**Task directions**
Give a verbatim copy of the data, leaving the pictures out.

**Information supplied**
--

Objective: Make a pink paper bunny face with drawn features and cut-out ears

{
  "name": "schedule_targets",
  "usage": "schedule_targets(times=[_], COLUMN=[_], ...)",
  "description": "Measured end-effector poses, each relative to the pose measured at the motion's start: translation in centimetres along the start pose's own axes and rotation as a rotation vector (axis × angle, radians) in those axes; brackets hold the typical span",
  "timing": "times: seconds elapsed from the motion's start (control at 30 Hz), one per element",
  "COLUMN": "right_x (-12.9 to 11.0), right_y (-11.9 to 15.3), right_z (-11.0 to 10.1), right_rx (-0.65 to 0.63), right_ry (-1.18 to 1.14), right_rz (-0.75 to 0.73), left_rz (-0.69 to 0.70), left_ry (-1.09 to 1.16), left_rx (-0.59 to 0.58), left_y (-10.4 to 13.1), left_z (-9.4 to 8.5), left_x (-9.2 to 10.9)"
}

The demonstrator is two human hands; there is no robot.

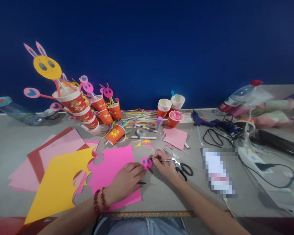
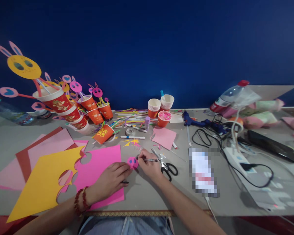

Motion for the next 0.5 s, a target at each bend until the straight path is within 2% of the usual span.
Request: schedule_targets(times=[0.5], right_x=[-0.01], right_y=[0.03], right_z=[-0.06], right_rx=[0.002], right_ry=[0.001], right_rz=[0.014], left_rz=[0.004], left_ry=[-0.007], left_rx=[0.006], left_y=[0.00], left_z=[0.03], left_x=[0.03])
Point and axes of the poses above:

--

**Task response**
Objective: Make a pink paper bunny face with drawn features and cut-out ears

{
  "name": "schedule_targets",
  "usage": "schedule_targets(times=[_], COLUMN=[_], ...)",
  "description": "Measured end-effector poses, each relative to the pose measured at the motion's start: translation in centimetres along the start pose's own axes and rotation as a rotation vector (axis × angle, radians) in those axes; brackets hold the typical span",
  "timing": "times: seconds elapsed from the motion's start (control at 30 Hz), one per element",
  "COLUMN": "right_x (-12.9 to 11.0), right_y (-11.9 to 15.3), right_z (-11.0 to 10.1), right_rx (-0.65 to 0.63), right_ry (-1.18 to 1.14), right_rz (-0.75 to 0.73), left_rz (-0.69 to 0.70), left_ry (-1.09 to 1.16), left_rx (-0.59 to 0.58), left_y (-10.4 to 13.1), left_z (-9.4 to 8.5), left_x (-9.2 to 10.9)"
}

The demonstrator is two human hands; there is no robot.


Motion for the next 0.5 s, a target at each bend until the straight path is within 2% of the usual span.
Request: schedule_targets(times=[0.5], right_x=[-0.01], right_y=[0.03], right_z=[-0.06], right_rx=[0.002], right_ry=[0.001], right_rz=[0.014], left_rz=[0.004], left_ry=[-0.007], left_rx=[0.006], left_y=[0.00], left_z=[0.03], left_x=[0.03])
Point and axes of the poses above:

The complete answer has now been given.